You could have separate collections for each step, but that would require us to merge them later to produce the calibration collection that we’d use to reduce data.

I’m not sure this in scope, but it is closely related.

We also need to think about how we track calibration data that is in cameraGeom such as gains and biases. This is OK with versioned cameras, but we need to think about how we update this. I would very much like to be able to do a detector.setGain(6.66) in code and use that value, and then have a way to persist the value in a comprehensible way – at present, that would require writing the updated gain value back to the yaml files, rather than just back to the easily-read camera that the butler usually reads (at least, I think that’s the plan). For cameras such as lsst_cam where the camera .yaml files are built out of smaller pieces, we’d have to push the updated gain back to the per-detector files (or is it per raft?)

I think/hope that @KSK’s recent post on the extension of the standardized curated calibrations system will help address this nicely, though I’ll confess to posting this before having read the rest of this giant post in full.

On this particular subject, I think @parejkoj is only talking about the kinds of calibrations (what he’s called “instrument signature data” here) for which the ultimate source of truth is human-curated in obs_data packages (including validity ranges for all time).

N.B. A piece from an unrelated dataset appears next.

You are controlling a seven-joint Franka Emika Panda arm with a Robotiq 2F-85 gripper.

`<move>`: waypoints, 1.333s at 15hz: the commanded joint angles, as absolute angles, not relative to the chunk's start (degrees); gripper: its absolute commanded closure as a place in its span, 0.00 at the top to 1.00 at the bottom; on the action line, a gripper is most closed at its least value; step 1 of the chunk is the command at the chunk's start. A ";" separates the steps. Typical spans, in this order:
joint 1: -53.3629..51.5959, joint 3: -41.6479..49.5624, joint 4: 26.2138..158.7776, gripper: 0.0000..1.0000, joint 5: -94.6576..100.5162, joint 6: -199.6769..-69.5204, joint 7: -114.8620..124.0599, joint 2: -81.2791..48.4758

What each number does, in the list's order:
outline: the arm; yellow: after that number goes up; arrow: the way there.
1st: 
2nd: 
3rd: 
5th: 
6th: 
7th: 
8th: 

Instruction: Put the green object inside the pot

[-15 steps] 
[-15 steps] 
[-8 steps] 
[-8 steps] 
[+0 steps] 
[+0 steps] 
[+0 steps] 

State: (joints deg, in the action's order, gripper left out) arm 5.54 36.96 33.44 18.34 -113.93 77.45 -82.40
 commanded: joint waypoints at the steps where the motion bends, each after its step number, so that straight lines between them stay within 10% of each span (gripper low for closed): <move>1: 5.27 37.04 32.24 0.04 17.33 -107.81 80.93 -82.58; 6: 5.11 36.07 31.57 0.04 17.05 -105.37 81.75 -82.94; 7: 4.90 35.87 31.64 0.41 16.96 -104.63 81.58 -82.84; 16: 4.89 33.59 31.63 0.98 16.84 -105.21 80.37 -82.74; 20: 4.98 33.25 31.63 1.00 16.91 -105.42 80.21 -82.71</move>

For those, I think it’s at least not unreasonable - and certainly simpler - to just dump the entire thing to a new collection rather than trying to identify what had already been ingested from the obs_data package in exactly the same form. After that dump, it would still be possible to merge that collection with one containing pipeline-produced (bias, dark, flat, fringe, …) calibrations to have one calibration collection for users.

Once a calibration collection is in regular use, I think it’s a convention/policy question whether we should be able to update it; the butler can certainly have that capability, but exercising it limits our ability to reproduce pipeline runs. We will of course have exact provenance that will let us exactly re-run DAGs that were produced (regardless of whether they were run or not) before the calibration change, but we wouldn’t be able to reproduce building those DAGs. I don’t think that matters, but it’s worth thinking about.

I am a bit skeptical that this is worth the effort. It’d be elegant, but I don’t see as necessary, and I think round-tripping between expanded and normalized data structures is a fundamentally hard problem unless you hard-code a lot of the transformation both ways.

Maybe we’ll run into that problem either way, but I’m very worried those normalized obs_lsst YAML files represent the easy 80% of a problem we’re setting ourselves to spend a lot of time fighting in the future. I don’t have a good alternative, though.

Unfortunately, not really. His system deals with how to read in that data, which is very useful, but it doesn’t answer the question of what to do with it in a gen3 butler. Most (all?) of what I’m calling “Instrument Signature Data” (to try to move us away from the overloaded word “Calibrations”) can be user curated via the system @KSK describes there, and with the current Instrument design, there’s a writeInstrumentSignatureData method to put any such data into a Butler. But there is no Task yet to wrap that method, and the bigger question of calibration data (bias, flat) does need to be sorted out.